ENE 748 - Solid and Hazardous Waste Design
Credits:
4.00
Selection, design, and evaluation of unit processes
employed in the treatment of solid wastes and hazardous
wastes will be studied. Topics include design of materials
recovery facilities, landfills, waste-to-energy facilities
and hazardous waste site remedial technologies. A group term
project taken from a real-world project will be required. An
oral presentation by the group and preparation of a final
written engineering report including alternative evaluation,
permits, scheduling and economic analysis will be required
from each group. Prereq: ENE 742 or permission. Writing
intensive.
ENE 749 - Water Chemistry
Credits:
4.00
Emphasizes the use of chemical equilibrium principles and
theory, calculations, and applications of ionic equilibrium
stresses. Topics include thermodynamics, kinetics,
acid/base, complexation, precipitation/dissolution, and
redox equilibria. Computer equilibrium modeling will be
presented. Prereq: CHEM 404 or CHEM 405.
ENE 752 - Process Dynamics and Control
Credits:
4.00
Dynamic behavior of chemical engineering processes
described by differential equations; feedback control
concepts and techniques; stability analysis; application
in pollution control. Lab.
ENE 772 - Physicochemical Processes for Water and Air Quality Control
Credits:
4.00
Origin and characterization of pollutants. Controls,
including filtration, sedimentation, coagulation and
flocculation, absorption and adsorption. Applied fluid
mechanics, mass transfer, and kinetics. Thermal pollution,
chemical treatment, oil spills on water, and aeration. Lab.

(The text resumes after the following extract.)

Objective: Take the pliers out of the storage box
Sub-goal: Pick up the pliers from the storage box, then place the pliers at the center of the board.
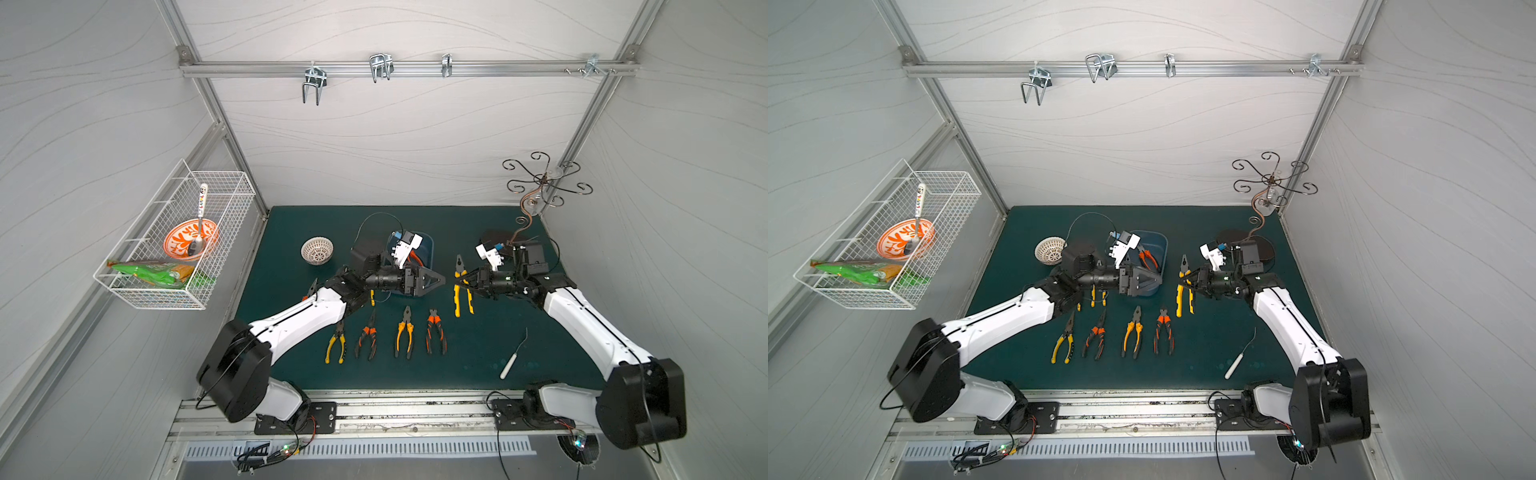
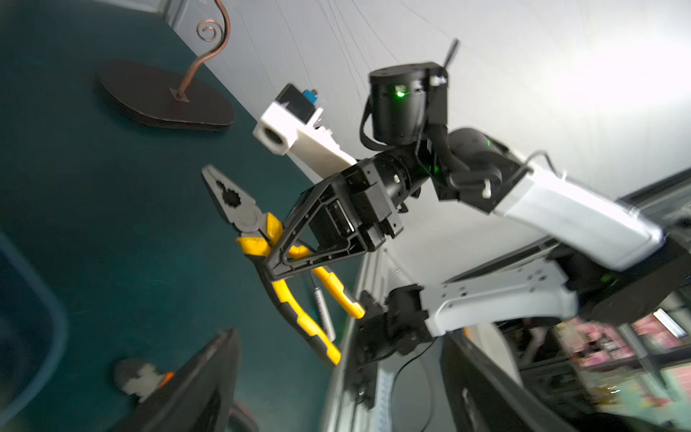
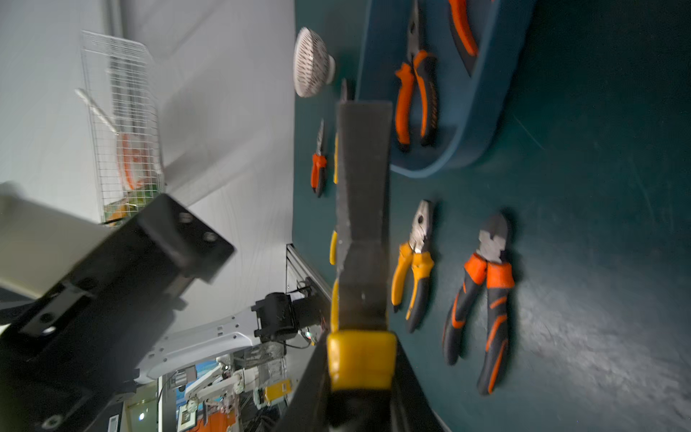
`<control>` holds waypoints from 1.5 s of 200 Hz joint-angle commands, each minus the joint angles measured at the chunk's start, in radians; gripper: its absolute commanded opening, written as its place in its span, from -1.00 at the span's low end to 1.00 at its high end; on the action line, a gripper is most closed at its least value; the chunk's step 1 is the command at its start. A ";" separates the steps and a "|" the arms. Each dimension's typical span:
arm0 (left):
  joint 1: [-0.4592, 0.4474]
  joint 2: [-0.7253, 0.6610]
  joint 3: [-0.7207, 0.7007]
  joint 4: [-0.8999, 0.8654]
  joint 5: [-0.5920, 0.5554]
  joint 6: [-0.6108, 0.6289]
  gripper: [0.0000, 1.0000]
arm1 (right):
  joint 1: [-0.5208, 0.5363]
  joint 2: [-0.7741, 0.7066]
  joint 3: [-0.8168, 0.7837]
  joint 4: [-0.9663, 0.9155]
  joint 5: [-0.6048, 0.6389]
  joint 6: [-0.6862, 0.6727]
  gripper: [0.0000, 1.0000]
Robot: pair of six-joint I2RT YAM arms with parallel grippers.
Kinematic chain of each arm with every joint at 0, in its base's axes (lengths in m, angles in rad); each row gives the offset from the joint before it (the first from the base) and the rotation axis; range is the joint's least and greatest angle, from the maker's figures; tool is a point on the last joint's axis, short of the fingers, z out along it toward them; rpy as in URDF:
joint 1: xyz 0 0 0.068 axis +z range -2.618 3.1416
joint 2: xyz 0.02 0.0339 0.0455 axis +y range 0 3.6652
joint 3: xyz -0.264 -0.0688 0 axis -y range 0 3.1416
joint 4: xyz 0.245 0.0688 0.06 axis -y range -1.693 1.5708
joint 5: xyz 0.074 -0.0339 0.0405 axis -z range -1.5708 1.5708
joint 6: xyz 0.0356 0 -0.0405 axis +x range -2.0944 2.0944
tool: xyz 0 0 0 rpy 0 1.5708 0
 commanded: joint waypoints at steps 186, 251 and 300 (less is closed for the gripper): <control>-0.001 -0.285 -0.160 -0.334 -0.349 0.557 0.99 | 0.119 0.328 -0.186 0.120 0.326 0.002 -0.31; 0.000 -0.277 -0.156 -0.334 -0.393 0.540 0.99 | 0.118 0.204 -0.182 0.024 0.437 -0.002 0.13; 0.005 -0.166 -0.077 -0.346 -0.562 0.318 0.99 | 0.118 0.083 -0.175 -0.024 0.495 -0.022 0.70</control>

ENE 788 - Project Planning and Design
Credits:
4.00
Student groups formed in multidisciplinary design teams to
prepare a design plan for a large-scale environmental
engineering system including consideration of budgetary
constraints, regulatory requirements, and environmental
impacts. Each team prepares a final written report and gives
a formal presentation. Prereq: senior environmental
engineering major or permission. Writing intensive.
ENE 795 - Independent Study
Credits:
1.00 to 4.00
A limited number of qualified seniors will be permitted to
pursue independent studies under ENE faculty guidance.
Seniors may write terminal thesis reporting the results of
their investigations. May be repeated. Prereq: permission of
ENE faculty member involved.
ENE 797 - Special Topics
Credits:
1.00 to 4.00
Advanced or specialized topics not normally covered in the
regular course offerings. May be repeated but not in
duplicate areas. Prereq: permission.